Source records:
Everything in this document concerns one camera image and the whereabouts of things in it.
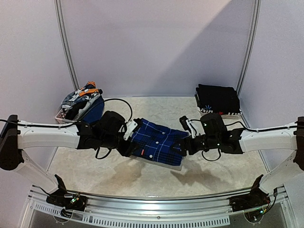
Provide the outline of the blue plaid garment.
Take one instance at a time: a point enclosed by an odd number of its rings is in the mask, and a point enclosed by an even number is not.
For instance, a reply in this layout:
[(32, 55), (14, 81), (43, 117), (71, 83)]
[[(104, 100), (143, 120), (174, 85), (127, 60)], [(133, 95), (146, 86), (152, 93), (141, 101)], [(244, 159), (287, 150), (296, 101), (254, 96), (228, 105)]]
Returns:
[(132, 156), (170, 166), (180, 166), (183, 156), (174, 153), (170, 146), (189, 136), (187, 132), (157, 125), (141, 118), (141, 127), (133, 133), (131, 142), (138, 145)]

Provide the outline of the black t-shirt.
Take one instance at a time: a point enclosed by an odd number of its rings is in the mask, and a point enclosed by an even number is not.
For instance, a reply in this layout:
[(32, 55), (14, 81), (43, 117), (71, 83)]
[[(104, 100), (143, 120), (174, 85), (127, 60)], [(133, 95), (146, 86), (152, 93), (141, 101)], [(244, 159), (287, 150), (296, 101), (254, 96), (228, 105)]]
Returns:
[(201, 110), (212, 110), (214, 113), (237, 113), (240, 101), (232, 87), (202, 85), (196, 87), (197, 107)]

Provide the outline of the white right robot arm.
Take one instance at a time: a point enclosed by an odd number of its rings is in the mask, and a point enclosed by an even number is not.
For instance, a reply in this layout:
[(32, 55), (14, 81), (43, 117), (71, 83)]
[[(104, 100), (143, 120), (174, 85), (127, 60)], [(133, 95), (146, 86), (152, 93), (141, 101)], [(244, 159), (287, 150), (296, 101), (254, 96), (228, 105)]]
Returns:
[(227, 130), (221, 115), (209, 113), (199, 120), (204, 134), (196, 136), (191, 121), (183, 116), (180, 123), (191, 135), (177, 140), (171, 146), (181, 156), (194, 155), (199, 151), (218, 149), (228, 154), (243, 154), (257, 150), (291, 150), (292, 154), (266, 175), (258, 177), (250, 193), (246, 195), (249, 207), (256, 207), (264, 197), (285, 181), (304, 172), (304, 119), (299, 117), (294, 123), (264, 128), (245, 127)]

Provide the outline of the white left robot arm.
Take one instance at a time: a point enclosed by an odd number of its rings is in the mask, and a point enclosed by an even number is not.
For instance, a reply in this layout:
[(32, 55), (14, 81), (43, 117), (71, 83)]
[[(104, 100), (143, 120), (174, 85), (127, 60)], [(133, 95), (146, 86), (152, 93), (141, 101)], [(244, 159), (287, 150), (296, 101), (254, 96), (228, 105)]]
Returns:
[(138, 127), (130, 119), (107, 111), (96, 123), (83, 120), (68, 124), (41, 124), (21, 121), (17, 115), (4, 120), (0, 133), (0, 167), (14, 171), (39, 186), (60, 206), (67, 206), (71, 197), (65, 192), (63, 181), (48, 174), (33, 162), (25, 149), (34, 147), (67, 147), (77, 150), (100, 148), (116, 149), (122, 156), (130, 156), (129, 137)]

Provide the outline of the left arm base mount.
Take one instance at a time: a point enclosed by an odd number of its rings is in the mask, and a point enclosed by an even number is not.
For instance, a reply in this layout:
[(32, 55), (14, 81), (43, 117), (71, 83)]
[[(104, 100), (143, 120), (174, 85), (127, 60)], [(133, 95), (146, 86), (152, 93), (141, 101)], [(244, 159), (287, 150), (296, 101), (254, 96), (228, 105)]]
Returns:
[(67, 193), (66, 190), (58, 189), (47, 196), (46, 202), (55, 206), (64, 208), (65, 210), (84, 211), (88, 198), (77, 193)]

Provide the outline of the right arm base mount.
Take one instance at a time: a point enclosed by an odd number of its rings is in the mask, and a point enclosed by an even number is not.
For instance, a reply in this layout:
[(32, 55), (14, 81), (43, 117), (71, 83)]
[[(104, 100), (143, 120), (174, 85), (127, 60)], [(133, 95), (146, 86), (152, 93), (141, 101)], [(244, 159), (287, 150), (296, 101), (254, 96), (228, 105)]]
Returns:
[(253, 209), (257, 207), (263, 207), (264, 205), (266, 205), (266, 207), (262, 208), (259, 212), (260, 214), (265, 214), (275, 204), (277, 195), (278, 195), (277, 189), (274, 189), (273, 204), (271, 204), (269, 194), (265, 194), (264, 192), (261, 191), (251, 191), (248, 194), (230, 197), (228, 200), (229, 200), (229, 205), (232, 207), (233, 212)]

## TASK TO COMPLETE
Among the lines above, list those that contain the word "base".

## ANSWER SPACE
Provide the outline of the left arm base mount.
Provide the outline of the right arm base mount.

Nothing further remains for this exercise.